Humankind developed extraordinary social abilities to survive and develop more sophisticated types of cooperation. It is a biological mechanism that pushes people to find the social interaction that they lack and need. The brain will push the lonely individual to find someone to interact with because our brains still think we need to be surrounded by others to survive and thrive. The experience of loneliness is highly subjective, an individual can be alone without feeling lonely and can feel lonely even when with other people.

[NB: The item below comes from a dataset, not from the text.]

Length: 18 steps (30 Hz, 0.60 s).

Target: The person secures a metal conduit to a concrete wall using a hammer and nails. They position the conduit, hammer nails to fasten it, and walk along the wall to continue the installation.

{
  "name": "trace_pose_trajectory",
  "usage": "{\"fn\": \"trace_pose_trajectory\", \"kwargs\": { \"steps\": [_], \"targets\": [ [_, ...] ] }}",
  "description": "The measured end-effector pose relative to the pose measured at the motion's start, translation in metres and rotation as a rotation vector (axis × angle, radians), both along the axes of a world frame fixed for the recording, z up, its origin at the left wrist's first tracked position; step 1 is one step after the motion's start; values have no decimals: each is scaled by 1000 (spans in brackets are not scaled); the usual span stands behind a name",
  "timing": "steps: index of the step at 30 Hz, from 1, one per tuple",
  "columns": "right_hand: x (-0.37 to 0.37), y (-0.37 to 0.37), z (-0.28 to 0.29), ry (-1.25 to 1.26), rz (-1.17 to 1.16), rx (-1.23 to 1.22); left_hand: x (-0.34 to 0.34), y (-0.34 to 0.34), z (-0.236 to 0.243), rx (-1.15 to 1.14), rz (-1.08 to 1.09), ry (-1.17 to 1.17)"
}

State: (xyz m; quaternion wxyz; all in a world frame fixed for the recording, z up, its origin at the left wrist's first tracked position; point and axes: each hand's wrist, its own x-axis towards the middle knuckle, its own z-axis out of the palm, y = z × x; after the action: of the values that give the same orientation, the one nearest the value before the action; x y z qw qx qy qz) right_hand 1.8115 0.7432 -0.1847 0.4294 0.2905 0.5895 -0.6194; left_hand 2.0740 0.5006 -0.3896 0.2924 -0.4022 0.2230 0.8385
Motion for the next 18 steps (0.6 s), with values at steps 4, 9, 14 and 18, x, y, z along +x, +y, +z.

However, people define loneliness not only as a lack of connections with others but also as a disconnection from self.
Key Insights:
1. People build narratives and bonds with physical things to satisfy emotional needs;
2. People also define loneliness as a disconnection from self;
3. Me Time is a modern need;
4. People perceive loneliness as a void and solitude as a rich space.
I distilled the insights into a specific angle for the creative exploration and design challenge: Loneliness — Disconnection from self — Meaningful moments being alone — Solitude.
Honne artifacts and the Honne App were designed based on real stories about solitary moments and specifically for 2 persons to test and examine the logic of translation and embodiment experiences into a physical thing, interactions, bonding with objects, and product design decisions. Also, testing phase included evaluation of the solution with the psychologist to ensure that it stays true to the main goal and has value.
"It is very nice to learn exactly what the system is recording and what is then defining the object. If you know exactly why the object is like that, you kinda have a secret knowledge about the object that makes you actually feel like you have a relationship with it. Especially when you know that this object is unique and made specifically for you." — Customer
"It is like separate language. When you understand how to read artifacts, it is very interesting to see objects as a phrases and reflect in different time points on it." — Customer
"Have an object to remember what happened is good as it makes these memories and emotions real. The connection between a nice object and the memory should be positively reinforcing each other. It is especially useful if a person can see and touch it. If a person keeps interacting with the object, he/she will keep replaying memory in their mind. In that way you can create a new mode of thinking." — Psychologist
People avoid talking about mental health. Being alone or being lonely is stigmatized by society all around the world. As a result, people cover up their feelings as they are afraid to be labeled "socially unattractive" or "unpopular". With this project, I wanted to disrupt the taboo around this topic and provide artifacts that will attract attention and help people be more open. User tests showed that people are eager to use Honne not only privately but also in work and public spaces to share experience and stories behind those objects.